A digital twin platform that uses AI to automatically generate Modelica simulation models from historical machine data, making testing and maintenance of industrial machines more cost-effective.
Industrial machines require regular testing and maintenance, which is costly and expensive. Digital twins offer a more cost-effective alternative, but creating these digital twins traditionally requires significant manual labor using Modelica simulations. The challenge was to streamline and automate this process to make digital twins more accessible and practical for industrial applications.
We developed ModelicaSim, a platform that leverages AI to automatically generate Modelica simulation models from historical machine data. The solution uses Claude 3.5 Sonnet to analyze time-series data from physical systems and generate accurate Modelica code that creates digital twins. The platform includes data visualization, automated model generation, and a dashboard to track multiple machines and their digital twins, making the entire process more efficient and accessible.
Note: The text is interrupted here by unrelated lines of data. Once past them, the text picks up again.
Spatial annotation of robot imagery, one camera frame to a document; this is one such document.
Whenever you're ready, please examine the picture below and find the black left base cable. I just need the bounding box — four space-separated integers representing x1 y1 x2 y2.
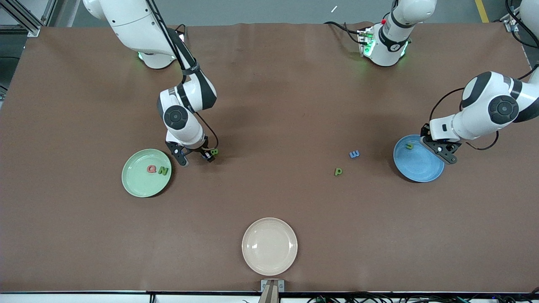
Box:
323 20 363 45

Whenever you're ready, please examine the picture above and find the light green plate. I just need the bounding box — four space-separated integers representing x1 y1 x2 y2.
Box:
121 149 172 198

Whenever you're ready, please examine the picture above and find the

Creating an AI system that could generate accurate Modelica simulation code from raw machine data required sophisticated prompt engineering and iterative refinement.
Handling diverse industrial machine data formats and creating meaningful visualizations to compare real data with simulated results.
We built a two-component system with a Flask backend for data processing, model generation, and Modelica simulation, and a Next.js frontend for user interaction and visualization.
We leveraged Claude 3.5 Sonnet to analyze time-series data and automatically generate Modelica code, with an iterative refinement process to improve accuracy.